It’s a stretch — at the median salary of $48K, rent takes 39.8% of take-home pay. A 2-bedroom at the HUD Fair Market Rent runs $1,281/month. The 30% guideline puts the comfortable ceiling at roughly $1,000/month in rent — so roommates or a 1-bedroom would ease the math significantly.
What’s the entry-level salary for jewelers and precious stone and metal workers in Maine?
The 10th-percentile wage — what new jewelers and precious stone and metal workers typically earn — is $35K/year. Take-home on that works out to about $2,076/month.
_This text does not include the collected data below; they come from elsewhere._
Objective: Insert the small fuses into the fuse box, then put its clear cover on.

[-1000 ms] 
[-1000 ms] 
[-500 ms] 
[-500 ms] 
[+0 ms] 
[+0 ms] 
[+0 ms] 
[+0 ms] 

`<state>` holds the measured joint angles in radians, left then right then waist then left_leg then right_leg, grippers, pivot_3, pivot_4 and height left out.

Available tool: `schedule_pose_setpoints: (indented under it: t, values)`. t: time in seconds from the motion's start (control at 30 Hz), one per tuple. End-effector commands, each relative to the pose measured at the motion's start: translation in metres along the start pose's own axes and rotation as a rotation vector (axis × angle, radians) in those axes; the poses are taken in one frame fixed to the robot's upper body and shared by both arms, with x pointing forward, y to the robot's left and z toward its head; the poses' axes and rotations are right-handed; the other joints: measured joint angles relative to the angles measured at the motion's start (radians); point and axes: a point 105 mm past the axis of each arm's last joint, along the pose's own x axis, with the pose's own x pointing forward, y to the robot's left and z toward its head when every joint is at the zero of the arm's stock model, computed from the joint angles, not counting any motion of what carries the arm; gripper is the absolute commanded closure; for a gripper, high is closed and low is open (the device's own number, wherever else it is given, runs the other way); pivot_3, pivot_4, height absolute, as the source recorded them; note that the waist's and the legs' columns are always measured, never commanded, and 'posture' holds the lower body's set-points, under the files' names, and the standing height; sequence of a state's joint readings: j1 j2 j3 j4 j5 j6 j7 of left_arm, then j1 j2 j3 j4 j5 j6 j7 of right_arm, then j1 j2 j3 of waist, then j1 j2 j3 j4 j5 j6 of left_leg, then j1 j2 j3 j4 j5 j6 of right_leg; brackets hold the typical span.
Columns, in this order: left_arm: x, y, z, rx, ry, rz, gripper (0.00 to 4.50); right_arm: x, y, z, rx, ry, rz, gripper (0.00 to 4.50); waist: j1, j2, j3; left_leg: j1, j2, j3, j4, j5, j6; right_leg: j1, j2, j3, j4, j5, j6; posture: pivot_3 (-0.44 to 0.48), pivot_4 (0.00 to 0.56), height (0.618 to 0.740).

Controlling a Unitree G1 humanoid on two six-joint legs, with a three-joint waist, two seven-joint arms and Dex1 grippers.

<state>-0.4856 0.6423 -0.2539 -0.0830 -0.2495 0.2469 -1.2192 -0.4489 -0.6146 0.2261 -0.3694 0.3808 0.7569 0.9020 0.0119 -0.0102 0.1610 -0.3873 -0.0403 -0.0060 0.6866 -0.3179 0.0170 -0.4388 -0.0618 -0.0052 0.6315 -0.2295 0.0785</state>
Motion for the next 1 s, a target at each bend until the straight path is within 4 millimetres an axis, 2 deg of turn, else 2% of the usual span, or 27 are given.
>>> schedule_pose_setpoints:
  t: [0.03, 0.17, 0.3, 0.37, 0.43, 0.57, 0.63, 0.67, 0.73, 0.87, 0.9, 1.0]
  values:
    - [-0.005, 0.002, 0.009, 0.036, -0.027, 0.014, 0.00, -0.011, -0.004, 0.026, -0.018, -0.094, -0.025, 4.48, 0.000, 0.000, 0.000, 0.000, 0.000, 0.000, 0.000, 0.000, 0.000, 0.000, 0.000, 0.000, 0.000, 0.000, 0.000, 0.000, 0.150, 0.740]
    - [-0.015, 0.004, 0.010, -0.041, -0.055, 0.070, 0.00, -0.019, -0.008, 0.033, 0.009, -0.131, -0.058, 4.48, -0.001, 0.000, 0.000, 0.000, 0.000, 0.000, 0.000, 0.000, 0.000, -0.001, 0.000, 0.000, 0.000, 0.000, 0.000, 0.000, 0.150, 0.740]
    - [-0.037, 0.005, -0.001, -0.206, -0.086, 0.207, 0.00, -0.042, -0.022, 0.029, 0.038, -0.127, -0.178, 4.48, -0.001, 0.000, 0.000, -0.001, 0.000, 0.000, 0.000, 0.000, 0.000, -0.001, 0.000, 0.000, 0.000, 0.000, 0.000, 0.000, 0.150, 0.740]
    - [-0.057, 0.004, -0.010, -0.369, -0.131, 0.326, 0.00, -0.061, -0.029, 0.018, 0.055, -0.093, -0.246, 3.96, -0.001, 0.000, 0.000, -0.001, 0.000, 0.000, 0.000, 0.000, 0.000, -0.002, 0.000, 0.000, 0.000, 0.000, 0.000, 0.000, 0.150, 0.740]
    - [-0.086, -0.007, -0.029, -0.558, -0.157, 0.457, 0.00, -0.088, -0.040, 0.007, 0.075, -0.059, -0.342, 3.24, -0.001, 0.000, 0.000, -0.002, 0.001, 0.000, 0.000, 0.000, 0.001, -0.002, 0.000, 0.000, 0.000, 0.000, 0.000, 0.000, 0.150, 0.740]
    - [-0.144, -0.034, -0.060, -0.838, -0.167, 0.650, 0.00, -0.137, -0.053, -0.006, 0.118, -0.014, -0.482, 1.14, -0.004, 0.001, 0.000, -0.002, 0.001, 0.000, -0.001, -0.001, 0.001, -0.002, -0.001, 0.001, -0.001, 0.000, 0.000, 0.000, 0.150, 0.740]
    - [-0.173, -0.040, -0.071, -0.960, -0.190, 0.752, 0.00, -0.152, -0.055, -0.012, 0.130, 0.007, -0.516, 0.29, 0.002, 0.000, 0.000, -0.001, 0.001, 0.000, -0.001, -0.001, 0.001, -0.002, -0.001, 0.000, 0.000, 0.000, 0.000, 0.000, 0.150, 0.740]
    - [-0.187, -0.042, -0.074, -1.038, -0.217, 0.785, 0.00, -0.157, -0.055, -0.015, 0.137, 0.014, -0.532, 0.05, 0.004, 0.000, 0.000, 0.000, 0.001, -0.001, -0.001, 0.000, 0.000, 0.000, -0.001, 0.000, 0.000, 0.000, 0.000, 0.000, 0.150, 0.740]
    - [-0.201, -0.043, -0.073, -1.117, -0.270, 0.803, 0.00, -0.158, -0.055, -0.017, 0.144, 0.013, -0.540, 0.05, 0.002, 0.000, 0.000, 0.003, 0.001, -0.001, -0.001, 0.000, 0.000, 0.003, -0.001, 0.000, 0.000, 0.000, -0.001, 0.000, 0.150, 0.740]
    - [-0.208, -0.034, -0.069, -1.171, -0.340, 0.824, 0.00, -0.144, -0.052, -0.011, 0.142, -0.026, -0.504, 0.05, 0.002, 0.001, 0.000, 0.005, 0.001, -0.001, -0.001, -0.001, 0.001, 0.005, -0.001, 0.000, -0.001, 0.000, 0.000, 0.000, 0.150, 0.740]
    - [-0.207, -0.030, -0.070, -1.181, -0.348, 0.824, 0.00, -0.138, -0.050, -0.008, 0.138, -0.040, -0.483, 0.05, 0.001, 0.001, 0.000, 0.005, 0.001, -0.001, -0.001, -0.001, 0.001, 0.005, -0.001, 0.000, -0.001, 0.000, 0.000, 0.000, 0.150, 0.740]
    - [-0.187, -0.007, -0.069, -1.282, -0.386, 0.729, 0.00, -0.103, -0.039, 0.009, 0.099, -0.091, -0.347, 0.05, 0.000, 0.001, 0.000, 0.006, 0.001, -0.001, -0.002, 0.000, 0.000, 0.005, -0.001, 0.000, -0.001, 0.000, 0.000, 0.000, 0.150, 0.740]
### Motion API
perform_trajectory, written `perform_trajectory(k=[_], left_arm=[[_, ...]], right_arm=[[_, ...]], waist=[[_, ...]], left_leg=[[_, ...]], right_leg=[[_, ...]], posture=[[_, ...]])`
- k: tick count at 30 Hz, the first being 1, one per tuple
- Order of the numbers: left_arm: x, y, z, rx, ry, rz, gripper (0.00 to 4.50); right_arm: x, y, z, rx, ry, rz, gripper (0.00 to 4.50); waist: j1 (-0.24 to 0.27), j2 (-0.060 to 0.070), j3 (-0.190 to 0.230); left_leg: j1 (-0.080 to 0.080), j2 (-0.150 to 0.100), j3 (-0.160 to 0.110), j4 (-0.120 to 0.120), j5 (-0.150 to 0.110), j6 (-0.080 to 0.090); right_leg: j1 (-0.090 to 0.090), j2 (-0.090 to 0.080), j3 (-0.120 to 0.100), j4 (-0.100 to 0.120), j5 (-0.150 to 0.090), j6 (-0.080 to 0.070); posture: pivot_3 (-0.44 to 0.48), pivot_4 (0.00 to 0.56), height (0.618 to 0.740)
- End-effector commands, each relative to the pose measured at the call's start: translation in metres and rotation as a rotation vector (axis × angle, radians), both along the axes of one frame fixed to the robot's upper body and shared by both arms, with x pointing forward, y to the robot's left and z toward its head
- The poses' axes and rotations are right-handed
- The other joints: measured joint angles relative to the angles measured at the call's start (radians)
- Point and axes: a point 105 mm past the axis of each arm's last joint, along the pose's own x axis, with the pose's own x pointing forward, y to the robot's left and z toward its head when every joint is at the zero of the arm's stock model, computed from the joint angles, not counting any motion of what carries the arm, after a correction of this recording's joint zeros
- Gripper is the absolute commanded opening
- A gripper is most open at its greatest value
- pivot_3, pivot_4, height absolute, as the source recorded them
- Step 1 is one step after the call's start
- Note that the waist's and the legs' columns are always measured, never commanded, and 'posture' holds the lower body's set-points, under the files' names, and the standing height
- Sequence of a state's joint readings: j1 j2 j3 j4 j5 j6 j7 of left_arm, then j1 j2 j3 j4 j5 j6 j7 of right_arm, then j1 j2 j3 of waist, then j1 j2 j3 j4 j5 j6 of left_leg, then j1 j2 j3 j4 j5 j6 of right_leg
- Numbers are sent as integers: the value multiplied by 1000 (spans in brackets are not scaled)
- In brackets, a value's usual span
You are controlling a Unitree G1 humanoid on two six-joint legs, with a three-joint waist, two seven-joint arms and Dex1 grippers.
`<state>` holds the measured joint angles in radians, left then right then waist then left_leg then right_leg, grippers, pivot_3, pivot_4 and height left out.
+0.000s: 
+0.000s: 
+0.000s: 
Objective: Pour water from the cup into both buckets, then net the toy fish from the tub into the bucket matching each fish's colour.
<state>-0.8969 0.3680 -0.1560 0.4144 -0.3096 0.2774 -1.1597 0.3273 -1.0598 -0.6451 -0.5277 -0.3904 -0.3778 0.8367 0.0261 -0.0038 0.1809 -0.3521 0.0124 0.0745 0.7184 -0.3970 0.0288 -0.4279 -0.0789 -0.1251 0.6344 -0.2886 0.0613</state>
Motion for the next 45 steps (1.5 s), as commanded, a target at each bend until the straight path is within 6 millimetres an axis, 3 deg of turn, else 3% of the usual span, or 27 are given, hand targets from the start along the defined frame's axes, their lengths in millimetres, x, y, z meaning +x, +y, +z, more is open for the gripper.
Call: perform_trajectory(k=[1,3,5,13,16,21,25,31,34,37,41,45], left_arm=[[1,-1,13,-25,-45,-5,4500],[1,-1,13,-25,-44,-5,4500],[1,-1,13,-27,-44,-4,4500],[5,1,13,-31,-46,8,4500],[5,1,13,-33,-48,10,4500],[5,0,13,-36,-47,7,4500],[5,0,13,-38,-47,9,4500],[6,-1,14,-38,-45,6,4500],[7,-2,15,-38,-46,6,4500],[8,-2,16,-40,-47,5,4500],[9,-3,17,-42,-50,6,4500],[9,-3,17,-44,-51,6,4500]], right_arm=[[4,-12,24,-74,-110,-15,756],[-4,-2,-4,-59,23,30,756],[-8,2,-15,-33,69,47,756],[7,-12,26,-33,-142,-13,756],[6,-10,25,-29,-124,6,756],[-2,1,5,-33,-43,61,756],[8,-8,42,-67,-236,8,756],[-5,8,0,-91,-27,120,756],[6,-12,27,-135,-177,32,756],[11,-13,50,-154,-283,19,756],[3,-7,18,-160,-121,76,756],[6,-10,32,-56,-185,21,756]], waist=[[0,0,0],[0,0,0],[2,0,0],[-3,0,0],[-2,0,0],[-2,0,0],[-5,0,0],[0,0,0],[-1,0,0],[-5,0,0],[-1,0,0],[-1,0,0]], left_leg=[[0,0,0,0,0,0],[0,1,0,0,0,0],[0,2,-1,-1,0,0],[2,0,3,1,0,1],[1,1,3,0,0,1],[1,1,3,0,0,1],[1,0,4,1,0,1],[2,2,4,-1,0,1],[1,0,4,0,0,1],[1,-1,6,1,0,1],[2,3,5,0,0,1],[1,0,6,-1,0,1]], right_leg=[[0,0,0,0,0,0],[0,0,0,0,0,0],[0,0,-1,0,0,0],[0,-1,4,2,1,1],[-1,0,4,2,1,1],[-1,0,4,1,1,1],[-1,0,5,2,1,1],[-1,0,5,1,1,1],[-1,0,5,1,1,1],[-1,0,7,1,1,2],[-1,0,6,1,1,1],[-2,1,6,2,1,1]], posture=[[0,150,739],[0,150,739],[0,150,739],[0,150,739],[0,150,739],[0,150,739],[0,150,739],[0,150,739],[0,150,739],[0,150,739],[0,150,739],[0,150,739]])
At HUD’s $1,281/month FMR, rent would take 62% of that take-home — above the 30% guideline, so a 1-bedroom or shared housing is likely necessary starting out.
Is jewelers and precious stone and metal worker a high-paying job in Maine?
Pay here is roughly in line with the national average — $48K locally vs. $53K nationally, a 8% difference.
How does Maine compare to the national average for jewelers and precious stone and metal workers?
Maine pays $48K median vs. the U.S. average of $53K — that’s -8%. After adjusting for local cost of living (RPP 97.7), the purchasing-power equivalent is $49K — below the national median.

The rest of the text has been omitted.